Dès le début de son pontificat, le pape François a signifié par des paroles et des gestes qu’il était particulièrement sensible à cette urgence. Dès sa première année, il a multiplié les déclarations à ce sujet, appelé à des approfondissements théologiques. Depuis, se sont succédé des nominations tout à fait inédites de femmes à des postes rigoureusement réservés aux clercs, et cela jusque dans la Curie. Ainsi, par exemple, une femme a été nommée à la Secrétairerie d’État du Saint-Siège en janvier 2020. Une autre a été promue secrétaire du Dicastère pour le développement humain intégral. Une femme encore a été désignée sous-secrétaire du prochain synode des évêques. Du jamais vu, qui ne peut être sans conséquences, même si, comme le pape aime le redire d’ailleurs, des aménagements fonctionnels n’épuisent pas les réponses à apporter à «la question des femmes».
«De façon exemplaire en Belgique et en Suisse romande, des femmes reçoivent des charges de déléguées épiscopales.»
On constate aussi que des diocèses s’ouvrent à des collaborations encore inimaginables il y a quelques années. Des laïcs, au masculin et au féminin, entrent dans le conseil d’évêques, interviennent dans la gouvernance aux côtés des vicaires généraux. De façon exemplaire en Belgique et en Suisse romande, des femmes reçoivent des charges de déléguées épiscopales. Ces évolutions sont de nature à renouveler le fonctionnement de l’Église institutionnelle. Cependant, à mes yeux, elles ne peuvent pas dispenser d’avancer aussi sur un ensemble des questions de fond qui s’imposent à l’Église sommée de se réinventer avec une vraie audace évangélique.

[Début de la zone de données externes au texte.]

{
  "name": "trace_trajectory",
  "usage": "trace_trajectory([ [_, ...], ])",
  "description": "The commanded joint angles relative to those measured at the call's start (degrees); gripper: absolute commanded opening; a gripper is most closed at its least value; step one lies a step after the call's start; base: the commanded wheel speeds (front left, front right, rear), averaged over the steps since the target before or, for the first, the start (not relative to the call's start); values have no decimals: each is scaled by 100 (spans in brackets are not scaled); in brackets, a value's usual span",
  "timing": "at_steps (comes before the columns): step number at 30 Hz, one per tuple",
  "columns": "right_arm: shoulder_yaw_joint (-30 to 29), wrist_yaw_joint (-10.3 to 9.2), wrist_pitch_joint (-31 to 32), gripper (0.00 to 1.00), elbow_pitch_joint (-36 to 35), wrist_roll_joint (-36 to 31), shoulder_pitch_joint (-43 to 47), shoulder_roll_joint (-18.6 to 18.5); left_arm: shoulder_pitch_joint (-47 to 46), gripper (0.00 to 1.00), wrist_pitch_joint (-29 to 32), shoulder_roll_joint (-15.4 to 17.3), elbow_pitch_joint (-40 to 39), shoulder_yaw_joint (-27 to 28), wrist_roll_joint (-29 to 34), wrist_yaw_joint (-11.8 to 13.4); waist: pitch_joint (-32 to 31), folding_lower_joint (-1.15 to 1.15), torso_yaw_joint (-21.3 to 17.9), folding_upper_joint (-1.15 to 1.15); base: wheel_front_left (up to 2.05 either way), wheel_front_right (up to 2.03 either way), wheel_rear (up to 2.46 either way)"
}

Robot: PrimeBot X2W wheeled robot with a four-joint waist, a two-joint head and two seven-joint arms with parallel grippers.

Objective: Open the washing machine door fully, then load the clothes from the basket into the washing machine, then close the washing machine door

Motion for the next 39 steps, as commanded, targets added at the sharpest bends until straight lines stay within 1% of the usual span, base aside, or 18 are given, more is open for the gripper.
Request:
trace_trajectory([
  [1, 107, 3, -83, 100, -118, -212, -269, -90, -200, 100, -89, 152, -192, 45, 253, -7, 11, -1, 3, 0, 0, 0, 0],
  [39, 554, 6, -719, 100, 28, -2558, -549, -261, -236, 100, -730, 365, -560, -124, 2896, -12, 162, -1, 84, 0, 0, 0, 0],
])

Diriez-vous que la Bible et la Tradition comprennent des préjugés misogynes?
Comment en douter? Je dirais même, comment en être surpris? Depuis toujours, la révélation biblique se formule dans l’espace de sociétés marquées par une dissymétrie quasiment ontologique (qui touche à l’être même, ndlr) entre hommes et femmes. Le message des Écritures passe par des mots humains, il assume donc tout ce que notre langage charrie nécessairement de représentations, donc aussi de préjugés, tout spécialement quand il s’agit de la relation entre les sexes. Le Nouveau Testament n’échappe pas à cette réalité. D’ailleurs, ce que l’on désigne comme «mystère de l’Incarnation» a bien un rapport avec cet entremêlement du plus humain et du plus divin au sein de la Parole de Dieu.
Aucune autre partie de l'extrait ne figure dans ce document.